In an April 2022 blog post, a Mary Bridge social worker wrote that the gender clinic’s referrals increased from less than five a month in 2019 to more than 35 a month in 2022. In May 2022, the clinic received a $100,000 donation from Patient-Centered Outcomes Research Institute “to study health care disparities” in transgender youth.
The clinic operates in Washington, one of the states with some of the most lenient legislation on gender transition for youth. In May 2023, the state legislature passed a law guaranteeing that youth seeking a medical gender transition can stay at Washington shelters—and the shelters are not required to notify their parents.
Because of my patient’s autism, it was difficult for us to engage in introspective conversations. During our first visit, she came over to my desk to show me extremely sadistic and graphic pornographic videos on her phone. She stood next to me, hunched over, hyper-fixated on the videos as she rocked back and forth. She told me during one session that she watched horror and porn movies growing up because they were the only ones available in her house.
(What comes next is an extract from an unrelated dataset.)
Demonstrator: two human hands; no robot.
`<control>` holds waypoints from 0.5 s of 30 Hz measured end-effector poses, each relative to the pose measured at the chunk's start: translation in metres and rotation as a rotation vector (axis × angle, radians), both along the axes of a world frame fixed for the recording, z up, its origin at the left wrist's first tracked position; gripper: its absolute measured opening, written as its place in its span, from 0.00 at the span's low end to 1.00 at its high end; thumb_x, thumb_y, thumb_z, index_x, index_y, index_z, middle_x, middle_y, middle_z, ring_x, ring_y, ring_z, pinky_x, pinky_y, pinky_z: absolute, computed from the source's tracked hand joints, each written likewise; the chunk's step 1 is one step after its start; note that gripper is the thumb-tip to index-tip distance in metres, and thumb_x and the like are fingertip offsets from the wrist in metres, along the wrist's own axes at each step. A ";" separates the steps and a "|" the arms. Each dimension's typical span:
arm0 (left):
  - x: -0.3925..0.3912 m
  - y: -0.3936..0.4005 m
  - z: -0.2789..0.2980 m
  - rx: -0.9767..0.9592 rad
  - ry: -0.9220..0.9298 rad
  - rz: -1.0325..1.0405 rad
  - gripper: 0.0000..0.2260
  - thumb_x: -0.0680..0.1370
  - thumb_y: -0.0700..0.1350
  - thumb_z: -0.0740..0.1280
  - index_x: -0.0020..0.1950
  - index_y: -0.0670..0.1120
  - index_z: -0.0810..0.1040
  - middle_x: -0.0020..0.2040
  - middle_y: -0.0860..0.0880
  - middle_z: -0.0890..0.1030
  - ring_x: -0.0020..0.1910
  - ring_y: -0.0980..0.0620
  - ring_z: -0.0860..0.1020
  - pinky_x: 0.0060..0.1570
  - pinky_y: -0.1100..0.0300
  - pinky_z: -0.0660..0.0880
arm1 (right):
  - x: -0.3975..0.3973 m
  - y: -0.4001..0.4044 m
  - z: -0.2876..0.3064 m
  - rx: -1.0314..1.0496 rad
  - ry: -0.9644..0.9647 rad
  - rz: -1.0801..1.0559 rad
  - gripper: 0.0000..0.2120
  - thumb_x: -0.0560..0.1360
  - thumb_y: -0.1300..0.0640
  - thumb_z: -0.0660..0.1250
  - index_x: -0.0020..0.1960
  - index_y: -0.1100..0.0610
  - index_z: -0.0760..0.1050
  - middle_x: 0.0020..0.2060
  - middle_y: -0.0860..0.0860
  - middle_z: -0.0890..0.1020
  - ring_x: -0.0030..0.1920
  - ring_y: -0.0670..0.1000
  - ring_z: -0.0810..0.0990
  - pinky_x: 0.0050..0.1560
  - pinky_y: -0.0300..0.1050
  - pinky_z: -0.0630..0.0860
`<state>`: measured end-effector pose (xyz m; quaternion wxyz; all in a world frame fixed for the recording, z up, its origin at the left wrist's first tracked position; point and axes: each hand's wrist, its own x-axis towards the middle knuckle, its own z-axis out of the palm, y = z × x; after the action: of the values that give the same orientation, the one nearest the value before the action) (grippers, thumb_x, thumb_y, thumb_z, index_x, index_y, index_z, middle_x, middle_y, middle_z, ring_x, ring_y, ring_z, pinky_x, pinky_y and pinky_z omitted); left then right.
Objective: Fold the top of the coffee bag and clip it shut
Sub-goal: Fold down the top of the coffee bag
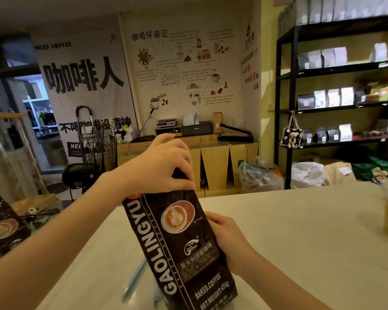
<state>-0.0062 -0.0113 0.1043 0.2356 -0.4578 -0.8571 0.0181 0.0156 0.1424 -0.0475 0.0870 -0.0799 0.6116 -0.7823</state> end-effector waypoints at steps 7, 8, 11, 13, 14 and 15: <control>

She showed up to our therapy sessions in disheveled, loose-fitting clothes, her hair greasy, her eyes staring down at the ground, her face covered by a Covid mask almost like a protective layer. She went by a boy’s name, but she never raised gender dysphoria with me directly—though one time she told me she would get mad at the sound of her own voice because “it sounds too girly.” When I asked her how she felt about an upcoming appointment at the gender clinic, she told me she didn’t know she had one.
In between scrolling through videos on her phone, she told me how she cried every night in bed and felt “insane.” She described a time when she was eight years old and her mother nearly killed her sister. She remembered her mother being taken away. At times, she would “age-regress,” she told me, by watching Teletubbies and sucking on pacifiers.
When she started seeing me, she had recently threatened to “blow up the school,” which resulted in her expulsion.
I knew I couldn’t solve all of her problems, or make her feel better in just a few therapy sessions. My initial goal was to make her feel comfortable opening up to me, to make the therapy room a place where she was heard and felt safe. I also wanted to try to protect her from falling prey to outside influences from social media, her peers, or even the adults in her life.
With a patient like this, with so many intersecting and overwhelming problems, and with such a tragic history of abuse, it took our first three sessions to get her feeling more comfortable to even talk to me, and to understand the dimensions of her problems. But when I called her guardian last fall to schedule a fourth appointment, he asked me to write her a letter of recommendation for cross-sex hormone treatment. That is, at age 13, she was to start taking testosterone. Such a letter from me begins the process of medical transition for a patient.
In Washington State, that’s all it takes—a few visits with a therapist and a letter, often written using a template provided by one’s superiors—for minors to undergo the irreversible treatments that patients must take for a lifetime.
I was scared for this patient. She had so many overlapping problems that needed addressing it seemed like malpractice to abruptly begin her on a medical gender transition that could quickly produce permanent changes.
The MultiCare recommendation letter Tamara was given for approving the medical treatment of minors with gender dysphoria. I emailed a program manager in my department at MultiCare and outlined my concerns. She wrote back that my client’s trauma history has no bearing on whether or not she should receive hormone treatment.
“There is not valid, evidenced-based, peer-reviewed research that would indicate that gender dysphoria arises from anything other than gender (including trauma, autism, other mental health conditions, etc.),” she wrote.
She also warned that “there is the potential in causing harm to a client’s mental health when restricting access to gender-affirming care” and suggested I “examine [my] personal beliefs and biases about trans kids.”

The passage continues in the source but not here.